Original URL: https://www.theregister.com/2009/08/12/epa_on_gm_volt/

Men in Green step back from GM's 230mpg Volt claim

E-car not tested by us, warns EPA

By Alun Taylor

Posted in Science, 12th August 2009 11:27 GMT

Leccy Tech The US Environmental Protection Agency has cast a shadow over General Motors' bullish claim that the Chevy Volt - aka the Vauxhall Ampera - can do 230 miles on a single US gallon of fuel.

In a statement released last night, the organisation said: "The EPA has not tested a Chevy Volt and therefore can't confirm the fuel economy values claimed by GM."

To be fair, GM didn't say the EPA had tested the Volt. It simply said it had used the Agency's draft extended-range plug-in hybrid fuel economy testing methodology to calculate a figure of its own.

Certainly, GM's claim has been met with plenty of scepticism, among Reg Hardware readers' comments and elsewhere on the web.

But why the 230mpg claim has caused so much beard stroking, hair pulling and all around consternation is a bit of a mystery here at Vulture Central.

EPA test cycles are designed to replicate likely real-world day-to-day use, and in the case of the Volt day-to-day use in an urban environment is certainly going to involve regular re-charges of the 16kWh battery pack by the driver either at home, at work or at public charging facilities where such exist.

That's why the EPA has had to cook up a new test cycle. The existing ones make no sense when applied to a car which can technically achieve an infinite number of miles per gallon as long as you never venture more than 40 miles from a power socket.

So no, the Volt won't do 40 miles on a charge then 190 on a gallon of petrol. What it will do – and here we admit we are speculating on what the EPA unpublished test cycle consists of – is drive 40 miles on a charge, then another ten using its on-board petrol-powered electricity generator, then another 40 after a re-charge and then another ten or 20 using the range extender, and so on.

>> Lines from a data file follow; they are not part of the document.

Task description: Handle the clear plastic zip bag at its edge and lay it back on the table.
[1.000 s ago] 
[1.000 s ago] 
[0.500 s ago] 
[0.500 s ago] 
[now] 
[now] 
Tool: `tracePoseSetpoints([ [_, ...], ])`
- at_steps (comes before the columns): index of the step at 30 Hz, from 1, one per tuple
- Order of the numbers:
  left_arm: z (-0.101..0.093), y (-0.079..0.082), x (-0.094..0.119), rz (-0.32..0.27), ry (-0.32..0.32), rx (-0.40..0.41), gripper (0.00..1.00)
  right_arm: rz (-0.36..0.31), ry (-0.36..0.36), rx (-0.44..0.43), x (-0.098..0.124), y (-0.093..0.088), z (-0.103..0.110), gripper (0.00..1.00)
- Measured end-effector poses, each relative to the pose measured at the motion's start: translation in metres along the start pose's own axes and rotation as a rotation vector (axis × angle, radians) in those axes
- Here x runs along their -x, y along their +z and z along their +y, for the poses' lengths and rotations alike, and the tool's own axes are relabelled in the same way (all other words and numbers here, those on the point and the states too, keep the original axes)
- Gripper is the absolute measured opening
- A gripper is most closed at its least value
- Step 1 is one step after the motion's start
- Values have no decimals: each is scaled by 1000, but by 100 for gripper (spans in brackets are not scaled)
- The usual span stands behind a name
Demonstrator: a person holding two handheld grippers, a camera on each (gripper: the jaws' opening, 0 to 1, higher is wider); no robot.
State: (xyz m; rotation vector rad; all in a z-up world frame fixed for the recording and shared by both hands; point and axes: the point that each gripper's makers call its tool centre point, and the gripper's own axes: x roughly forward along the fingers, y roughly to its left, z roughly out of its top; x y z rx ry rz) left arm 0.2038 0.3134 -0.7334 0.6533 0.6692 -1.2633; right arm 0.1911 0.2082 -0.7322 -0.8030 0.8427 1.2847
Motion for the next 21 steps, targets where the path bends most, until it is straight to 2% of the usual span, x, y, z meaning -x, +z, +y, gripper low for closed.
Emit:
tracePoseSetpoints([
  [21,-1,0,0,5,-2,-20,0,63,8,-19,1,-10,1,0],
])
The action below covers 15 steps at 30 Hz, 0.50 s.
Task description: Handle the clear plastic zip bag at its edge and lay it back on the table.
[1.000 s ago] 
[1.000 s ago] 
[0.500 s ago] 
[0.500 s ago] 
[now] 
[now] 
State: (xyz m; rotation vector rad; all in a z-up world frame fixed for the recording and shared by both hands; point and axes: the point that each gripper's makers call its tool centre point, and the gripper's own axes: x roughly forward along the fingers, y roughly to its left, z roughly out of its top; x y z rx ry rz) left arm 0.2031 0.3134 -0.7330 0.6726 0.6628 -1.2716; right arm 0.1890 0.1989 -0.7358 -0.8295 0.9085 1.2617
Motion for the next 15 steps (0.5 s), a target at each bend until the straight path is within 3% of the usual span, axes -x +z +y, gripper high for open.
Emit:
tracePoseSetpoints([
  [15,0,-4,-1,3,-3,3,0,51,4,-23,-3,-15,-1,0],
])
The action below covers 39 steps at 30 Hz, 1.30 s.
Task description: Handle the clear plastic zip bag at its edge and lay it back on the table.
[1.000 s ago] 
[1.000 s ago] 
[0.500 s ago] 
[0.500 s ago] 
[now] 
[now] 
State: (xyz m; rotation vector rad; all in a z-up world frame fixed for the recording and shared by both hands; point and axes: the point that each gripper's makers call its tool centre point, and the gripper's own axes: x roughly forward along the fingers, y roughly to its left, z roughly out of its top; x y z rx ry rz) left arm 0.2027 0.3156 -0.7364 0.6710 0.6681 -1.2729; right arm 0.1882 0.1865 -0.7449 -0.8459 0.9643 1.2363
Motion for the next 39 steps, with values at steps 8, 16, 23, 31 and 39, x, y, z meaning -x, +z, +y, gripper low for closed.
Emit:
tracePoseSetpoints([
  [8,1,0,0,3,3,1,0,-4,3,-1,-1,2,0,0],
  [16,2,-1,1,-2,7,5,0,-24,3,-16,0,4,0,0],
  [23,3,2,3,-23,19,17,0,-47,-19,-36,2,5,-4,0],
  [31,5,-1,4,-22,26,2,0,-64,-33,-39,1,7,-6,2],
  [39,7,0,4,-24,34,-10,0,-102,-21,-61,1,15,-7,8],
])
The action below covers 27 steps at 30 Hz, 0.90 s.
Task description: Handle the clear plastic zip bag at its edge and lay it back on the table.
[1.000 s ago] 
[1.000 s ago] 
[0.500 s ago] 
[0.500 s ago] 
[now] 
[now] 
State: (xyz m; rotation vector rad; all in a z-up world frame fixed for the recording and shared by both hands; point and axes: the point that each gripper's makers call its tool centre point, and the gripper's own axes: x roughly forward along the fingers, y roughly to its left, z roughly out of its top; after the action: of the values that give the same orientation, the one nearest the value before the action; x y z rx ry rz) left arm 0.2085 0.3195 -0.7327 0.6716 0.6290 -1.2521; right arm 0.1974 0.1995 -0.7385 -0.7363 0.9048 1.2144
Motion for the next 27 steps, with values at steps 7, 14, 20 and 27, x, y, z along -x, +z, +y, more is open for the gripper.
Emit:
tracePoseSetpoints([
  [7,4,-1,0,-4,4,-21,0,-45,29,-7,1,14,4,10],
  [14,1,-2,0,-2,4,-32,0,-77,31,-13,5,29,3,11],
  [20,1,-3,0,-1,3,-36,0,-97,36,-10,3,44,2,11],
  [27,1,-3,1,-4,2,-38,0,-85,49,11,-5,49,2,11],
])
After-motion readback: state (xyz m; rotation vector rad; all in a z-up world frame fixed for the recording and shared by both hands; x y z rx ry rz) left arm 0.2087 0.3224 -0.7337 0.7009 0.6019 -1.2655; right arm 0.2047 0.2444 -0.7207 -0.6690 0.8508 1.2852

If we're generous and assume the Volt's range-extender 1.4l engine can get 60mpg then the car will travel 170 miles on power from the grid and 60 miles on power generated by its petrol engine and only use one gallon of gas in the process. If you are trying to re-create actual driving conditions that seems to us a reasonable way of getting to the 230mpg figure.

GM has said that the EPA methodology uses kilowatt hours per 100 miles travelled to define the efficiency of plug-ins, and that GM expects the Volt to consume as little as 25kWh per 100 miles in city driving. Fair enough, but that doesn't tell us where those 25kWh of power come from – visits to a power socket or the generator hooked up the engine.

To add (ahem) fuel to the fire, Nissan has Twittered that its e-car, the Leaf, can get 367mpg. Apparently, that had been calculated using a formula – of truly brain-strangling complexity no doubt - from the US Department of Energy.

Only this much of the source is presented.